Belize Ambassador Lois Young said the U.S. embargo is meant “to drive a wedge between Cuba and the rest of the world,” and this was “unacceptable.”
Representatives of several African governments noted the role of Cuba in helping them win independence from colonial rule and in the fight against South African apartheid. In the 1988 battle of Cuito Cuanavale, the combined forces of Cuban internationalists, Namibian freedom fighters and Angolan soldiers defeated an invasion by the white supremacist South African army.
By the early 1990s, Namibia gained its independence from South Africa, Nelson Mandela was freed and the hated apartheid regime crumbled.
Cuba has been “at the forefront of contributing to the freedom and independence of my country,” Nelville Gertze, Namibian U.N. ambassador, said.
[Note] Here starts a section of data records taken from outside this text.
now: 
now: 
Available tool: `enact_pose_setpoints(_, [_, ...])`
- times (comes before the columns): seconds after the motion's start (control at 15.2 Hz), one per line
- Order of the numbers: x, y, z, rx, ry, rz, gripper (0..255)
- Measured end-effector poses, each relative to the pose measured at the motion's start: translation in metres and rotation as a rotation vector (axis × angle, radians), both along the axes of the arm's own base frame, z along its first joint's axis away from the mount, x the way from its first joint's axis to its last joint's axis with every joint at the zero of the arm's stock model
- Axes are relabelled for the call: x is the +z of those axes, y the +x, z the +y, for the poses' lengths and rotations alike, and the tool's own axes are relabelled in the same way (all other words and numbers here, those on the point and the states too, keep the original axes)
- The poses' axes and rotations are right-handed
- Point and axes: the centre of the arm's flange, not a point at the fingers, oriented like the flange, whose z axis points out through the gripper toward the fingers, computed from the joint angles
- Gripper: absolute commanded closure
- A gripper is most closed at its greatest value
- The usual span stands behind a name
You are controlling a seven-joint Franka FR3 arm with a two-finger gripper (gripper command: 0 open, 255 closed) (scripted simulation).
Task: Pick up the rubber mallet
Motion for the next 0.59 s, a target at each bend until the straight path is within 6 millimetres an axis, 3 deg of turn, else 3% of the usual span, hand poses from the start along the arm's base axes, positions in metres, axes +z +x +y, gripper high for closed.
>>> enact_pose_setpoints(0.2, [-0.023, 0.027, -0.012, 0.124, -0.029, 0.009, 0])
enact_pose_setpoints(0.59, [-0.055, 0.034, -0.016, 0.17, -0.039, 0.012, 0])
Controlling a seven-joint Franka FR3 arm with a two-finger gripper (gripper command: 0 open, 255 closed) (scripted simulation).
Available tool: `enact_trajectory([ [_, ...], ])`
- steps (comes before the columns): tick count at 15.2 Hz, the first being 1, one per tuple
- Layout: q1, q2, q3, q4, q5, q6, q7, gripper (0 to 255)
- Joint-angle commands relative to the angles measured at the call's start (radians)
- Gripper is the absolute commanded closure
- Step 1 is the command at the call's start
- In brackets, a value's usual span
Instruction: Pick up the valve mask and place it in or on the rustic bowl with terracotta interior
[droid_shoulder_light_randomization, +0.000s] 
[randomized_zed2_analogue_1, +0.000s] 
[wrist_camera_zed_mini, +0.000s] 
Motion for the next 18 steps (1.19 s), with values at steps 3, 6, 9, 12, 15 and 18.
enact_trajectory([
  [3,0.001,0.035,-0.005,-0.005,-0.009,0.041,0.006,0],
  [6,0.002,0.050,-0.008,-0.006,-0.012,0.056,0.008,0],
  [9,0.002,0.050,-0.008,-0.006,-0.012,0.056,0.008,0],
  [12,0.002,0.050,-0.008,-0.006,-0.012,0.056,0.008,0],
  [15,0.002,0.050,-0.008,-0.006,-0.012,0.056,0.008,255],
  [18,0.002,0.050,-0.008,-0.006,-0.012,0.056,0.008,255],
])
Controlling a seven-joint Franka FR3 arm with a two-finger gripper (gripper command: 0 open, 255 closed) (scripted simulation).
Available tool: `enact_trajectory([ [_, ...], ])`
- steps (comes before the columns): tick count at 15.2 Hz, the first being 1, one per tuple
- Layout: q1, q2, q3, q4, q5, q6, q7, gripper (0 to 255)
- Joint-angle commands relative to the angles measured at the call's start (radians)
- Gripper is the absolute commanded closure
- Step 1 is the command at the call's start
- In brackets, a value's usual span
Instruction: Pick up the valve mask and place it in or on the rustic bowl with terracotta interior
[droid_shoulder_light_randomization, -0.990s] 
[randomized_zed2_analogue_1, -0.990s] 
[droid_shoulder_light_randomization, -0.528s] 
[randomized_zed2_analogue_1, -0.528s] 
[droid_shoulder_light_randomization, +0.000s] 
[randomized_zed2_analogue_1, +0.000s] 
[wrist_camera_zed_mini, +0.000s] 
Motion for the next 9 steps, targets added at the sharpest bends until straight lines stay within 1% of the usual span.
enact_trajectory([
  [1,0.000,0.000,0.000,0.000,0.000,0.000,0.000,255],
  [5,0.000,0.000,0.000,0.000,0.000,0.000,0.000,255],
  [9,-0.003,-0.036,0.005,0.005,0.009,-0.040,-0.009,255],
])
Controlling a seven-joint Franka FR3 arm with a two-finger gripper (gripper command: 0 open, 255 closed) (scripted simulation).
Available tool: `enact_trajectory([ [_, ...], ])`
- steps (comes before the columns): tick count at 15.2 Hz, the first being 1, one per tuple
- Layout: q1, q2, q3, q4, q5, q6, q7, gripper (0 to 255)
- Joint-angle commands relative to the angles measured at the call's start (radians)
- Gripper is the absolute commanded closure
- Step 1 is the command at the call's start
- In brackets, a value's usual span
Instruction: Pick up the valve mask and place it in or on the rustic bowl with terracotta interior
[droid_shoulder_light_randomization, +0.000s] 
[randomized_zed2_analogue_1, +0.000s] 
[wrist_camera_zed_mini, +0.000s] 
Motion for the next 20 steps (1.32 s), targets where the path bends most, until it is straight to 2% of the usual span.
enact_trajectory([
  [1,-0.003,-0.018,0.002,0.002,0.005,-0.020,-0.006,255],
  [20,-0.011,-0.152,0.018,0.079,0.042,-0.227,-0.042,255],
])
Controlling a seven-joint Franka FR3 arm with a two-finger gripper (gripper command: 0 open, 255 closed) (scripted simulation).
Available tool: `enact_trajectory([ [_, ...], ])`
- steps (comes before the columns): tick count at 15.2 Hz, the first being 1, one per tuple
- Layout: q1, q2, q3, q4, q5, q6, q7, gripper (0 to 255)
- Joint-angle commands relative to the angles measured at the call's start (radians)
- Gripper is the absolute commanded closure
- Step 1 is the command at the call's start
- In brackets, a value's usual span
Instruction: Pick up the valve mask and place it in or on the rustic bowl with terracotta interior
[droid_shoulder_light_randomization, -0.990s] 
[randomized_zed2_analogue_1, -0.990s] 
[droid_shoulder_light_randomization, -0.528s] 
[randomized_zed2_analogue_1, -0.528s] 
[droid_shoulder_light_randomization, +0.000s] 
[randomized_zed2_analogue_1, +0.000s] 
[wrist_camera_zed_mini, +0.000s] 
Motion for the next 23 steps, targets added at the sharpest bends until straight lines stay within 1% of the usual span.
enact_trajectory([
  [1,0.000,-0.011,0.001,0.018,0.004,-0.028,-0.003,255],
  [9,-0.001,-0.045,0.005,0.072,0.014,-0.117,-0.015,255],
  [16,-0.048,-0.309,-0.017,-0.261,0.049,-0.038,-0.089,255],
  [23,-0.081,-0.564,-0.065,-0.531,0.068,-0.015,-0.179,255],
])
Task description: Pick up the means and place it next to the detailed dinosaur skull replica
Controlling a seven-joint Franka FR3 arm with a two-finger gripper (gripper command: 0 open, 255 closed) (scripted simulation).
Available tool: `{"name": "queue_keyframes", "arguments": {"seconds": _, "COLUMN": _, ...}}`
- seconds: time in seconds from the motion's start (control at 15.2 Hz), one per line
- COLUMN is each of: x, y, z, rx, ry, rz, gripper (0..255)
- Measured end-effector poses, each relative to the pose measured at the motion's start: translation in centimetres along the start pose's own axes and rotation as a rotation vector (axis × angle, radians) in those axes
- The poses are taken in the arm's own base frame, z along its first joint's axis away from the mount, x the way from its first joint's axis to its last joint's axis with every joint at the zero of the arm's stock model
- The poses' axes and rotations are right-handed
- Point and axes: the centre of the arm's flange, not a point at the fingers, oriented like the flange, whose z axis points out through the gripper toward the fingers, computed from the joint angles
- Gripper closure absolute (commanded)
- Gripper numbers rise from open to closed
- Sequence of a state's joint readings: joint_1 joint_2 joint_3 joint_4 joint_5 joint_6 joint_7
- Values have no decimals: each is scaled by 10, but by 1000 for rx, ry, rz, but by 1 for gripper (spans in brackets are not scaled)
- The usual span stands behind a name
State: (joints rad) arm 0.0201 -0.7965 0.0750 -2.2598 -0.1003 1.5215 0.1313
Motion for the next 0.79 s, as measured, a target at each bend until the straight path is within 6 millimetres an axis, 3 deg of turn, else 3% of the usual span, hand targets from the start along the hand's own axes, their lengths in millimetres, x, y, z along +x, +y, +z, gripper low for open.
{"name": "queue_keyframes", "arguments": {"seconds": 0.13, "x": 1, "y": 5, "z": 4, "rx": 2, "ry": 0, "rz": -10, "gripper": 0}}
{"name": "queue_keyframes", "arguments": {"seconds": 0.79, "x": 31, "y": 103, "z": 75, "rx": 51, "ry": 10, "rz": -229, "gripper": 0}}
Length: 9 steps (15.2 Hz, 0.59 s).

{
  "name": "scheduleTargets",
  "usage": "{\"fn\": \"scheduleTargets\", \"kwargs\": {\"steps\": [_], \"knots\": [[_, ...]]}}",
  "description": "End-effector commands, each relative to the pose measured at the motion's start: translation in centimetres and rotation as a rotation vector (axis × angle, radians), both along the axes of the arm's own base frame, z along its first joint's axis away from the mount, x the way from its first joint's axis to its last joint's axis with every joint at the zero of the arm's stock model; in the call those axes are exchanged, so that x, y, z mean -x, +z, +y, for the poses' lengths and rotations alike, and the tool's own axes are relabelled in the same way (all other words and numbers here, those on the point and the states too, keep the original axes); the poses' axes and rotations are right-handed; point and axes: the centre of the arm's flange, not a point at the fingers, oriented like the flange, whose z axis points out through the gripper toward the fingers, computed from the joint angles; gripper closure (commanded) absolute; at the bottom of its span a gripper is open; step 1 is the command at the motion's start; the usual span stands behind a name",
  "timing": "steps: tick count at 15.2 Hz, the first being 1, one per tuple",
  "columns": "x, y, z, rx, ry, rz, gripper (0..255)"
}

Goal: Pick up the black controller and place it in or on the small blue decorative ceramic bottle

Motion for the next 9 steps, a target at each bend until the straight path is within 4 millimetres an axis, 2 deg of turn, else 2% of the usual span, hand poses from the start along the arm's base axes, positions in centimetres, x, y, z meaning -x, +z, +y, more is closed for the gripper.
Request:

Despite U.S. hostility and slanders, Cuban Ambassador Rodríguez said Cuba does not “renounce our willingness to achieve a civilized relationship” with Washington “based on mutual respect and recognition of our profound differences.”
The Cuban Revolution, its 60-year battle resisting the U.S. capitalist rulers’ aggression and economic war, and its internationalist solidarity with working people the world over stand as an example for workers and farmers to emulate, including in the U.S.